## Exercise
Repeat exactly, and only, the lines below starting at the line that contains "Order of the" and ending at the line that contains "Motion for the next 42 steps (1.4", inclusive of both.

☆ ☆ ☆ ☆

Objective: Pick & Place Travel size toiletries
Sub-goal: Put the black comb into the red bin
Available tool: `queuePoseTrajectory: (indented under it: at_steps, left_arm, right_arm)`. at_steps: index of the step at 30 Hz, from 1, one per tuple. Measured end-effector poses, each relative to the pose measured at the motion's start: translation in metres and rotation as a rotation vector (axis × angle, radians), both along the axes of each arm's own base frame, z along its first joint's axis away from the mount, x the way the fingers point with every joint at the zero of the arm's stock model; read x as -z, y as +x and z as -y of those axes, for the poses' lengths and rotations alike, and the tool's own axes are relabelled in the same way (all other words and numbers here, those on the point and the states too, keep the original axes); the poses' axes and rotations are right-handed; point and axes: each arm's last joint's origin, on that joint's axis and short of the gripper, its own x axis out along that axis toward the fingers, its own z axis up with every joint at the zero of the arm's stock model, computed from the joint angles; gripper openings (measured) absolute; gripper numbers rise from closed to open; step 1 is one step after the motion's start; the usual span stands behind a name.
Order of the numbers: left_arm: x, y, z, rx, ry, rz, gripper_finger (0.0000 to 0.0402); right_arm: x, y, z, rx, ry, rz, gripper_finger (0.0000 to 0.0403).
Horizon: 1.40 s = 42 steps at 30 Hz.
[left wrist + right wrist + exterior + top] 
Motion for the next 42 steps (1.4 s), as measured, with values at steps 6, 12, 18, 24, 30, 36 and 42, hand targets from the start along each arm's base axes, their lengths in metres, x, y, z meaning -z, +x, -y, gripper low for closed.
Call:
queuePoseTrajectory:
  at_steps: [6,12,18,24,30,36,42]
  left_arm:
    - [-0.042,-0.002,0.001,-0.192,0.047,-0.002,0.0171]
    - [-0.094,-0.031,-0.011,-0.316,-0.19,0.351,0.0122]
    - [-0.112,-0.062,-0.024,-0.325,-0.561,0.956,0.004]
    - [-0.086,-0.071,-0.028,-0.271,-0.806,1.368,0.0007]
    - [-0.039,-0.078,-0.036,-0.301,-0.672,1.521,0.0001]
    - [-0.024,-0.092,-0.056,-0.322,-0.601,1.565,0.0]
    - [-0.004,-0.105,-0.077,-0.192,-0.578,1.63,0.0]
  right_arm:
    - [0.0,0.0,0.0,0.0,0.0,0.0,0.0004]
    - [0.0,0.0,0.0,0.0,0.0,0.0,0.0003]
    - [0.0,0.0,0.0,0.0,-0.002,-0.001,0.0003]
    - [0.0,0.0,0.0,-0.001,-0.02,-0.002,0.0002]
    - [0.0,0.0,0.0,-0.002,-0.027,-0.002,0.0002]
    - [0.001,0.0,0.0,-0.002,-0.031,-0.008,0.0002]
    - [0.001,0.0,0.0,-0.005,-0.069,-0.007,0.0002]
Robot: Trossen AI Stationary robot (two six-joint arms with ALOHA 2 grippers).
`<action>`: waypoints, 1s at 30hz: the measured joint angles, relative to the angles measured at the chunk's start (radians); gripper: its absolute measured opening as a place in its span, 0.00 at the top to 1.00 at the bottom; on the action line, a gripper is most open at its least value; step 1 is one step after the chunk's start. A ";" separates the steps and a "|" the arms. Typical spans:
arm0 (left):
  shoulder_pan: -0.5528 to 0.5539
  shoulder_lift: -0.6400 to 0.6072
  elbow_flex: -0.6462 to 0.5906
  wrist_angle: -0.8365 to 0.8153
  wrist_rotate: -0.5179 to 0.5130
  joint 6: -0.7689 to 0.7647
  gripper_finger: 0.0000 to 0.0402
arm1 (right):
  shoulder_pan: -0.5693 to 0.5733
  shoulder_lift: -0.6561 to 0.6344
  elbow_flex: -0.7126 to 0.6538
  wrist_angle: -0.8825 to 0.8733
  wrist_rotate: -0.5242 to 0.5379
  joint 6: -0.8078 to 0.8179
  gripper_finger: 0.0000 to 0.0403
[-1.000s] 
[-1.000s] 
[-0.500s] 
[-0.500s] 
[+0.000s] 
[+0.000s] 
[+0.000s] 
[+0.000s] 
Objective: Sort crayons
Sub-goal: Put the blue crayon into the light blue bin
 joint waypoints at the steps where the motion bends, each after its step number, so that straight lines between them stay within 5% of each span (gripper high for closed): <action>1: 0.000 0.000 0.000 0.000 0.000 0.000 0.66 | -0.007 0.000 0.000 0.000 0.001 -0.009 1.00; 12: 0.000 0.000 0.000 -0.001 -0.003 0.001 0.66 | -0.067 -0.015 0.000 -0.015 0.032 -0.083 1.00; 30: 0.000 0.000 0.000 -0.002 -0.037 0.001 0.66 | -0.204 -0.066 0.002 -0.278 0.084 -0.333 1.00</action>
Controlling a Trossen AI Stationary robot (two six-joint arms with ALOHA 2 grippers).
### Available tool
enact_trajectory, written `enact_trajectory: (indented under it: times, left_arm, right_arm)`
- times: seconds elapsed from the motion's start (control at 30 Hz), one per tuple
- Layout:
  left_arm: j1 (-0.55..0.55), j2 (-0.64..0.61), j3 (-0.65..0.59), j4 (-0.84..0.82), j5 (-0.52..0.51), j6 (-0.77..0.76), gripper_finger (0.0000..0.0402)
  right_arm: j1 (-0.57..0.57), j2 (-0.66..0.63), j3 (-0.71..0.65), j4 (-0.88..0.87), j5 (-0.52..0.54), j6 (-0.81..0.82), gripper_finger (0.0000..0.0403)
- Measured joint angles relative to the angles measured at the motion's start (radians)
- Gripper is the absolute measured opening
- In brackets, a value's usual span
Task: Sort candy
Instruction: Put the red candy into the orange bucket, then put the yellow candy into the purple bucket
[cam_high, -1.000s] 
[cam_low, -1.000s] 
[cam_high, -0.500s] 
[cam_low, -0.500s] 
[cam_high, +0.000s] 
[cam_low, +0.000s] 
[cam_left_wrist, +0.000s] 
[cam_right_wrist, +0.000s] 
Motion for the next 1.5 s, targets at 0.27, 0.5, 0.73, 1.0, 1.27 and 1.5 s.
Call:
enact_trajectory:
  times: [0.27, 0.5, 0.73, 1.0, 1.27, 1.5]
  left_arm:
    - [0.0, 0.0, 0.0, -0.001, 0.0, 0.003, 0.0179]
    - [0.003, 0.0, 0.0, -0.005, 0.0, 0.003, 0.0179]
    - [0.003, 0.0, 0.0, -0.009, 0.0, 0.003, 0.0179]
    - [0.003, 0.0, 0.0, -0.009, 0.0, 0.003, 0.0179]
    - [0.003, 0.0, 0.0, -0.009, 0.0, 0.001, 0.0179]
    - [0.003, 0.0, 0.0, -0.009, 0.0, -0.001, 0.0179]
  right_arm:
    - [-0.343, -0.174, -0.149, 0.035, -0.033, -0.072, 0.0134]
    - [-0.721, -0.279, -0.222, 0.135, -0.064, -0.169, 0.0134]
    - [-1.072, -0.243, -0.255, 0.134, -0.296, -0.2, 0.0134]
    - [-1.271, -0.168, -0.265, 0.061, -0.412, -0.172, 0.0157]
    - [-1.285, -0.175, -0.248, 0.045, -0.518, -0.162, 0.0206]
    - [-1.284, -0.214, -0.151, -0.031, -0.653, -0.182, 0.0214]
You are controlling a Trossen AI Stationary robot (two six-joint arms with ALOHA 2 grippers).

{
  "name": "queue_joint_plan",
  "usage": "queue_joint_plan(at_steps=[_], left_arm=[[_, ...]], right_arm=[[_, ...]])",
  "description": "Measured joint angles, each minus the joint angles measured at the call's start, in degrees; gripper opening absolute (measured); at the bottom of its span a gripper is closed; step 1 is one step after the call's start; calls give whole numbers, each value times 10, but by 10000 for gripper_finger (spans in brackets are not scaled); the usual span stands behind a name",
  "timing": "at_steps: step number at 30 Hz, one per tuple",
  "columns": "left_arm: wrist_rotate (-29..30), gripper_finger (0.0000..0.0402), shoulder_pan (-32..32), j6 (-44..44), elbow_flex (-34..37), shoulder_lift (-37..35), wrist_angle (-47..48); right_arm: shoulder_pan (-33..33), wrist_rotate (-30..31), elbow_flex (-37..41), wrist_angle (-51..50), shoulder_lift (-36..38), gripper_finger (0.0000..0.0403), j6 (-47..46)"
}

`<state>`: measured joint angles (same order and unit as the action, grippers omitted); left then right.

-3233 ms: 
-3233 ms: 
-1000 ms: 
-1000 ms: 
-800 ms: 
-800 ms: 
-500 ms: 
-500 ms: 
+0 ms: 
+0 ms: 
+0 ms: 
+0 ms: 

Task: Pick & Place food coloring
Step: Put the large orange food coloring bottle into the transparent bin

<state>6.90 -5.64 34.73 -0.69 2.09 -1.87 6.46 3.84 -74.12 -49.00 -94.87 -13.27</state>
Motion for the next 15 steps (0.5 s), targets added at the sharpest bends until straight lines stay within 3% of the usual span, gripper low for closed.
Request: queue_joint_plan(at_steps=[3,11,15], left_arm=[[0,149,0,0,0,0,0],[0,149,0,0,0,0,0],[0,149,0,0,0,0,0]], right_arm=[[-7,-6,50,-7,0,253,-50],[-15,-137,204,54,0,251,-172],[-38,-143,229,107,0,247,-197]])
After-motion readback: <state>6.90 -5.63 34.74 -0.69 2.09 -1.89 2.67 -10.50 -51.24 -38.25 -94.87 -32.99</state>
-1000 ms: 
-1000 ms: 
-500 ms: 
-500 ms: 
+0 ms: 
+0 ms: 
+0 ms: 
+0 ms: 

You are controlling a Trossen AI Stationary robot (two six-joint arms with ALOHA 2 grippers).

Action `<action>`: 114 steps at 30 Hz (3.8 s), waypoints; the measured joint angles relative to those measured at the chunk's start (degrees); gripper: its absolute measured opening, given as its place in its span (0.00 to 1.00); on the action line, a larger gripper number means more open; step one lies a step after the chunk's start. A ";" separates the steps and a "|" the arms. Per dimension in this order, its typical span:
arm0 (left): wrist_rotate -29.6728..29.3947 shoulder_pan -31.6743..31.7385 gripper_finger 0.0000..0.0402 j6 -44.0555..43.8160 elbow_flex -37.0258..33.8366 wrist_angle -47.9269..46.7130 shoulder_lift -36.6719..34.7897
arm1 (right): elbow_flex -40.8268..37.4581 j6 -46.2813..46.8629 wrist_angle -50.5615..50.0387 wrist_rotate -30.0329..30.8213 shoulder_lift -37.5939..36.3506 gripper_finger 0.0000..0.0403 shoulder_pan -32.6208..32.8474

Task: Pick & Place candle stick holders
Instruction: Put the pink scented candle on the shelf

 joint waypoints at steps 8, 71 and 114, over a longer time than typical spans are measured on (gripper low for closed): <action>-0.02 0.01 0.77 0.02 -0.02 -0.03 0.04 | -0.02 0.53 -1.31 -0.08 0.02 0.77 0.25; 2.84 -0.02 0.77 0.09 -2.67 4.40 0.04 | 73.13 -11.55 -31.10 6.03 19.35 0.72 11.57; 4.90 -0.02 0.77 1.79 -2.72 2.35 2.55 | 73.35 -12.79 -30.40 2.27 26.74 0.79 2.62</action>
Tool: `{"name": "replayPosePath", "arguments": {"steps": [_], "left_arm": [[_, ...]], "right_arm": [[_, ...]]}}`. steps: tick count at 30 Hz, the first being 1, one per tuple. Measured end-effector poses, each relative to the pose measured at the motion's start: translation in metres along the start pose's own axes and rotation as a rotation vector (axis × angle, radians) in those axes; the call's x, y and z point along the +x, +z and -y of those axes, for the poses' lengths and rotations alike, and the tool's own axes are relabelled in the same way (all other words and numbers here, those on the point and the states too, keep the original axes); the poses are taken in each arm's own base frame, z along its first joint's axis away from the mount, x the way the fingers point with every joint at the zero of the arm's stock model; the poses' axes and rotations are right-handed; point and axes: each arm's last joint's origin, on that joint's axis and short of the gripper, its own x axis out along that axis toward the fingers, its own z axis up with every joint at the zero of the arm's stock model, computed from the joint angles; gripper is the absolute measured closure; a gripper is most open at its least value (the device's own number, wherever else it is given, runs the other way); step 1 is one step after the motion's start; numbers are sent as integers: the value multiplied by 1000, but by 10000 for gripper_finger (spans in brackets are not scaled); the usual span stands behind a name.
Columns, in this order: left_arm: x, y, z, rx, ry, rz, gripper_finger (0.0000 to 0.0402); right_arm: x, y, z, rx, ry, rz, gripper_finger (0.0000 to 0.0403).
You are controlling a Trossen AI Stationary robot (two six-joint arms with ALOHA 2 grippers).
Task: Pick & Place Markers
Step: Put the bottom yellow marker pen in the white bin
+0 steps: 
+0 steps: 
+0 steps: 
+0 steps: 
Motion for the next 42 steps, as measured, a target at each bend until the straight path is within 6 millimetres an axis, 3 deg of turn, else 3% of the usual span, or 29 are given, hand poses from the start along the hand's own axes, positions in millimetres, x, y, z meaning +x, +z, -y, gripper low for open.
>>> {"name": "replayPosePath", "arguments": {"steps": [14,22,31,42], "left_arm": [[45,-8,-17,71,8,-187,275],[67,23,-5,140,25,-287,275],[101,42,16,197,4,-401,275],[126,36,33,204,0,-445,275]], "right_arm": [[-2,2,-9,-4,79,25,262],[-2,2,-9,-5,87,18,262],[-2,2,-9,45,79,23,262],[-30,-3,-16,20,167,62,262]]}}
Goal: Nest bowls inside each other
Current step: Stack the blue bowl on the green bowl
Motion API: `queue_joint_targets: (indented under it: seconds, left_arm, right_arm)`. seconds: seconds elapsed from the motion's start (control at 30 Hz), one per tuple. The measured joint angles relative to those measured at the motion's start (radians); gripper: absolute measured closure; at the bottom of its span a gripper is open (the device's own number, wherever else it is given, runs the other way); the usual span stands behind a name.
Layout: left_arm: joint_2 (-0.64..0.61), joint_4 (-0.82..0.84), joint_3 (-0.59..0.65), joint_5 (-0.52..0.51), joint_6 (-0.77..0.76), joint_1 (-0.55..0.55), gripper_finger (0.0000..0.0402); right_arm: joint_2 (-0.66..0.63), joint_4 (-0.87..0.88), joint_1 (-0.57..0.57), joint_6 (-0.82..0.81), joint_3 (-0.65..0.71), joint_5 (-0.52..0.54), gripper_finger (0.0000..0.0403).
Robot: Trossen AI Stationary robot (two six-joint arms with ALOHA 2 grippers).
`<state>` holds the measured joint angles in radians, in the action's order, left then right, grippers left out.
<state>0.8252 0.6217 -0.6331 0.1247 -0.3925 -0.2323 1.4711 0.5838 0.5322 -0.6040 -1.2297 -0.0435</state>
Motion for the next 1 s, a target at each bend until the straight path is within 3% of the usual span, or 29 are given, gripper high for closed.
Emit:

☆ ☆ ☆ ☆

## Written response
Order of the numbers: left_arm: x, y, z, rx, ry, rz, gripper_finger (0.0000 to 0.0402); right_arm: x, y, z, rx, ry, rz, gripper_finger (0.0000 to 0.0403).
Horizon: 1.40 s = 42 steps at 30 Hz.
[left wrist + right wrist + exterior + top] 
Motion for the next 42 steps (1.4 s), as measured, with values at steps 6, 12, 18, 24, 30, 36 and 42, hand targets from the start along each arm's base axes, their lengths in metres, x, y, z meaning -z, +x, -y, gripper low for closed.

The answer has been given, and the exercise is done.